Sounds to me like he’s suggesting that we just follow our curiosity and go with the flow. Instead of doing what is expected of us or what we think we should be doing, we should pursue the interests that arise in us from simply being alive.
Russell finishes The Conquest of Happiness by suggesting that through engagement in naturally occurring interests, we come to feel ourselves part of the stream of life, and not something hard and separate such as a billiard ball. All unhappiness, he says, depends upon some form of disintegration or lack of integration; a schism within the self, or the self and that of society. The happy person is not a divided subject, nor are they isolated from and at odds with the objective world.

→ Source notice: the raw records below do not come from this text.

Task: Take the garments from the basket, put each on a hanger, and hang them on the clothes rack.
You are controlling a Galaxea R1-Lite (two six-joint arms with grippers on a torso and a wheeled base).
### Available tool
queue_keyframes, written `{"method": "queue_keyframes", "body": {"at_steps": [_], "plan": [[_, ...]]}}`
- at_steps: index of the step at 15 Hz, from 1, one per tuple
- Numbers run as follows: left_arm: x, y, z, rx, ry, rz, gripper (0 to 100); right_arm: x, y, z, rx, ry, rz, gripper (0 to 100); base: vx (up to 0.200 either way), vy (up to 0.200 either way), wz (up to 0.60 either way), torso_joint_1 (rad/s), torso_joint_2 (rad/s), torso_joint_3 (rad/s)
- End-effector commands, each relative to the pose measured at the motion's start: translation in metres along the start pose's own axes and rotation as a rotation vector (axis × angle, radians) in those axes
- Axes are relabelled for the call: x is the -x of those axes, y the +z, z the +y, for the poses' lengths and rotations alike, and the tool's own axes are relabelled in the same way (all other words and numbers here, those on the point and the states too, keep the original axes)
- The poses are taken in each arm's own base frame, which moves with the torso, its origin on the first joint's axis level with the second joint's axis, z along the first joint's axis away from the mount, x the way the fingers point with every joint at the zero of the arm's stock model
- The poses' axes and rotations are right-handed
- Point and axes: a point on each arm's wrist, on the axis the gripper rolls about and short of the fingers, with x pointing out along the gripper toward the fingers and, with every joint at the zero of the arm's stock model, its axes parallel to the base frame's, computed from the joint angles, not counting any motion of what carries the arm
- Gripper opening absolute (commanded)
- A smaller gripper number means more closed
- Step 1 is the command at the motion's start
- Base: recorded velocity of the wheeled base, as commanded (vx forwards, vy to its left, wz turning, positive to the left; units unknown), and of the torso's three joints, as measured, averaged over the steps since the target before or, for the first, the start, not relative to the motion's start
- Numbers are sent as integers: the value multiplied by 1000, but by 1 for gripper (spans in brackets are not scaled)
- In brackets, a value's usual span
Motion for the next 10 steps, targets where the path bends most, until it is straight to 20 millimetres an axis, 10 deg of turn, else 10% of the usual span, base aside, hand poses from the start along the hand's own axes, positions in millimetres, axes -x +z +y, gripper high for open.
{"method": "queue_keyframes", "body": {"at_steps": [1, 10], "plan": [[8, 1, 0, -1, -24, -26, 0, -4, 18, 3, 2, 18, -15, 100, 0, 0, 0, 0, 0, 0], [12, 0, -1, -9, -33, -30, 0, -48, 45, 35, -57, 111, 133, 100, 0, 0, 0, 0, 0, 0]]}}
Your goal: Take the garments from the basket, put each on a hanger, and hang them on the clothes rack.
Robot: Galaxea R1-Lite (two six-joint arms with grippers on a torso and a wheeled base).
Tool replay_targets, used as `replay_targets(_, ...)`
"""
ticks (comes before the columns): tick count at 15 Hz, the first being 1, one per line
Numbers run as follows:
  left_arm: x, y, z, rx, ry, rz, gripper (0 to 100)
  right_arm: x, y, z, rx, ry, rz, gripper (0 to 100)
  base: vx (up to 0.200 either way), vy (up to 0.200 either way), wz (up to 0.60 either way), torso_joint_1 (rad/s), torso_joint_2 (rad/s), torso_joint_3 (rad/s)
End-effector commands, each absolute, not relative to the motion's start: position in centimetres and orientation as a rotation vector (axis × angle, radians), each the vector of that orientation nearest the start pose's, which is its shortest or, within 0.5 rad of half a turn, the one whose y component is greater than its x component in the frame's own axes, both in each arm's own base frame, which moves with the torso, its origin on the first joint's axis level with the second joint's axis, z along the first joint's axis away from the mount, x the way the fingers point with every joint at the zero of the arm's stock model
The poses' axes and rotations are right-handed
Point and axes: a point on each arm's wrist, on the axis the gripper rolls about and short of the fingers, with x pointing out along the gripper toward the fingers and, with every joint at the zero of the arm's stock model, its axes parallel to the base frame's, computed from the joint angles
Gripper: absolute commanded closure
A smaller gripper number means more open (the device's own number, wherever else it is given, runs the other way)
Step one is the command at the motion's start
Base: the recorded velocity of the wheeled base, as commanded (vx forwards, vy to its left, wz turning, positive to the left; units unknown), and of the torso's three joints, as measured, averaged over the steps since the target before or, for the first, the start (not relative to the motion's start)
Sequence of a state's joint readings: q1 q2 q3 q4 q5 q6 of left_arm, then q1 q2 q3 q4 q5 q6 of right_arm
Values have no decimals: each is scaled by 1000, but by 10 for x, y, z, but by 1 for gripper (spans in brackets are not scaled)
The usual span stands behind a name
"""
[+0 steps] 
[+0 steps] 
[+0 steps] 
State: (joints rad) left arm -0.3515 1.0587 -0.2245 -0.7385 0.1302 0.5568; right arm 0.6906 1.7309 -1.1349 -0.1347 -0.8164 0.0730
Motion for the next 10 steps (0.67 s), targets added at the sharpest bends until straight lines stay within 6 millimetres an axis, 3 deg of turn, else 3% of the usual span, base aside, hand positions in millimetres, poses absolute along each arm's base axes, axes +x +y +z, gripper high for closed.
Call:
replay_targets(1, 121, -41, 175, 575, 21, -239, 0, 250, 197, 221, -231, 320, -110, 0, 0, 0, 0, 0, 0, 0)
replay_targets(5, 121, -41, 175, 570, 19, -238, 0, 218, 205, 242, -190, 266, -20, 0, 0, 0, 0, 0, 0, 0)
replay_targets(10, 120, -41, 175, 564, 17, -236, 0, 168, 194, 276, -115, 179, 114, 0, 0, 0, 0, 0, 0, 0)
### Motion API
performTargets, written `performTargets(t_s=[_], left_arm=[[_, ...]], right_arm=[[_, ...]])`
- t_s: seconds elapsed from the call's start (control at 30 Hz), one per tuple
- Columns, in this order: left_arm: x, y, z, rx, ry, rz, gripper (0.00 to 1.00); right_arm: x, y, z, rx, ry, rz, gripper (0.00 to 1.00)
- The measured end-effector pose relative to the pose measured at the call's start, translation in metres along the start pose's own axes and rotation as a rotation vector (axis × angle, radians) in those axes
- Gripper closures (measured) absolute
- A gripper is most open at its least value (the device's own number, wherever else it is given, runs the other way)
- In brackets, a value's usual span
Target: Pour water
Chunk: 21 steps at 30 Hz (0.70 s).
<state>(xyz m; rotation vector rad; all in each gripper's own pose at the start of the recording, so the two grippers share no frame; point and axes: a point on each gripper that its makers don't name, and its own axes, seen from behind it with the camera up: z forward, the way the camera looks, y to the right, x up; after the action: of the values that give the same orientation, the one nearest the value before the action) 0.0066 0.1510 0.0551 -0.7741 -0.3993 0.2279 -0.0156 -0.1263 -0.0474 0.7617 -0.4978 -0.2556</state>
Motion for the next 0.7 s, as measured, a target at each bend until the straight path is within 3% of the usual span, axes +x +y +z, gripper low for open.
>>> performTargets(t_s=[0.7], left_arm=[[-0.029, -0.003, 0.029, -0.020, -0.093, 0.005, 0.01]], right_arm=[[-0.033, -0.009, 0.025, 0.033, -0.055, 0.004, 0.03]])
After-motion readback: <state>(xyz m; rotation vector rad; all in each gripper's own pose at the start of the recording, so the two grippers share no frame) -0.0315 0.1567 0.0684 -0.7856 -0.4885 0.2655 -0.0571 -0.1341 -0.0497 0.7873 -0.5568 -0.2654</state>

“The secret of happiness is very simply this; let your interests be as wide as possible, and let your reactions to the things and persons that interest you be as far as possible friendly rather than hostile.”
My View Hasn’t Changed
There’s nothing profound in this book for me, and my view on happiness and unhappiness haven’t changed as a result of reading it. I have found that happiness does not exist at either end of an imaginary spectrum. We can’t find it in any other human being, in books or any material source outside us. Instead, it comes about in the personal experience and engagement in things that stir our curiosity. That doesn’t mean we don’t feel difficulty and challenge in it or in the pursuit of related goals. On the contrary, those experiences are what make it worthwhile.
Russell is accurate, I think, in that preoccupation with what we don’t have perpetuates it. If we feel unhappy, we’ve got to somehow take ourselves out of that circular pattern and into something else. We are sense-making organisms you see, and it is in the patterns of data that we find sense, happiness and unhappiness.
Russell, B. (2015). The conquest of happiness. Routledge.